***** GIVEN DATA

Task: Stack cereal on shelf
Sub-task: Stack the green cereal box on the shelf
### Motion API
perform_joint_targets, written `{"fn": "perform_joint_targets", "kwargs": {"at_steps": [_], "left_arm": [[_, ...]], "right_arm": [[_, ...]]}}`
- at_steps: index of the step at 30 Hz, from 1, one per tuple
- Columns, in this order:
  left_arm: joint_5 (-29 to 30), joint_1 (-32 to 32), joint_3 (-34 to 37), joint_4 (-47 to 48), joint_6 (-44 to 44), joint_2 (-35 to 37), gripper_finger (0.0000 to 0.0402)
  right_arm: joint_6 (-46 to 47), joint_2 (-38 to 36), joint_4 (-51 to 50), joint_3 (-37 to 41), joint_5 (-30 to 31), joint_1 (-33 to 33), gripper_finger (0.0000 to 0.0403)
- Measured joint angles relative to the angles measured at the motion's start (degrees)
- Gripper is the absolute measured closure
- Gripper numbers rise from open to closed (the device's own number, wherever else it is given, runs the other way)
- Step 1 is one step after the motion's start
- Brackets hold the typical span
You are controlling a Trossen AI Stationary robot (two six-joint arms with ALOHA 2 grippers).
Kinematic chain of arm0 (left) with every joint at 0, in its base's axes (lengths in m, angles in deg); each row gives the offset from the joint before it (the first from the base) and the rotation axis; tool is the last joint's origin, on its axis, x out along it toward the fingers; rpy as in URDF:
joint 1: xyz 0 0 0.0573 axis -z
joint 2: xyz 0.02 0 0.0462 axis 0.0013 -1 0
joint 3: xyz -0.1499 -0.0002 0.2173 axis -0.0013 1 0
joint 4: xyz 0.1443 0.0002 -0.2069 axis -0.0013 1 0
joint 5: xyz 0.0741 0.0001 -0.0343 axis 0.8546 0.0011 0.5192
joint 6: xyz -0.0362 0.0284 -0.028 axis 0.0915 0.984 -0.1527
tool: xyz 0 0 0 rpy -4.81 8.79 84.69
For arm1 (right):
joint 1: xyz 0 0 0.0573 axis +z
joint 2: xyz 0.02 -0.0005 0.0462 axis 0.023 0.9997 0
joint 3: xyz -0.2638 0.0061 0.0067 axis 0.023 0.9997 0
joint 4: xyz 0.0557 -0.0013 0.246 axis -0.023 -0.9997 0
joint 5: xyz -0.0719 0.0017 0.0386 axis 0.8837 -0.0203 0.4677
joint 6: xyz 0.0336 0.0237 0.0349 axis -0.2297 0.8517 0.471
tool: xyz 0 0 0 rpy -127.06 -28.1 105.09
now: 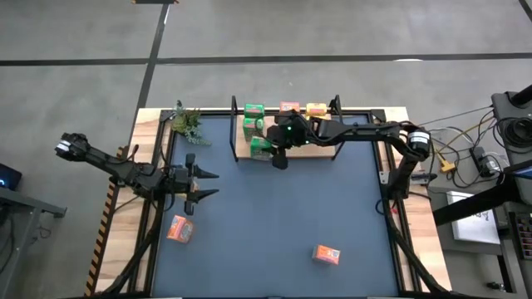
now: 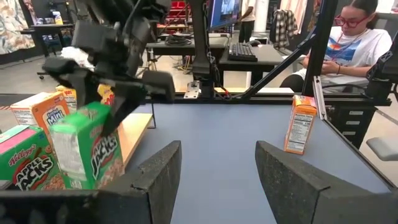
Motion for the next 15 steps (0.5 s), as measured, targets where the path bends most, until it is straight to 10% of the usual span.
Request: {"fn": "perform_joint_targets", "kwargs": {"at_steps": [15], "left_arm": [[0.0,0.0,0.0,0.0,0.0,0.0,0.0212]], "right_arm": [[0.3,2.3,1.1,0.0,0.5,-2.1,0.0206]]}}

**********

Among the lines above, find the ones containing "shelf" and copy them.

Task: Stack cereal on shelf
Sub-task: Stack the green cereal box on the shelf

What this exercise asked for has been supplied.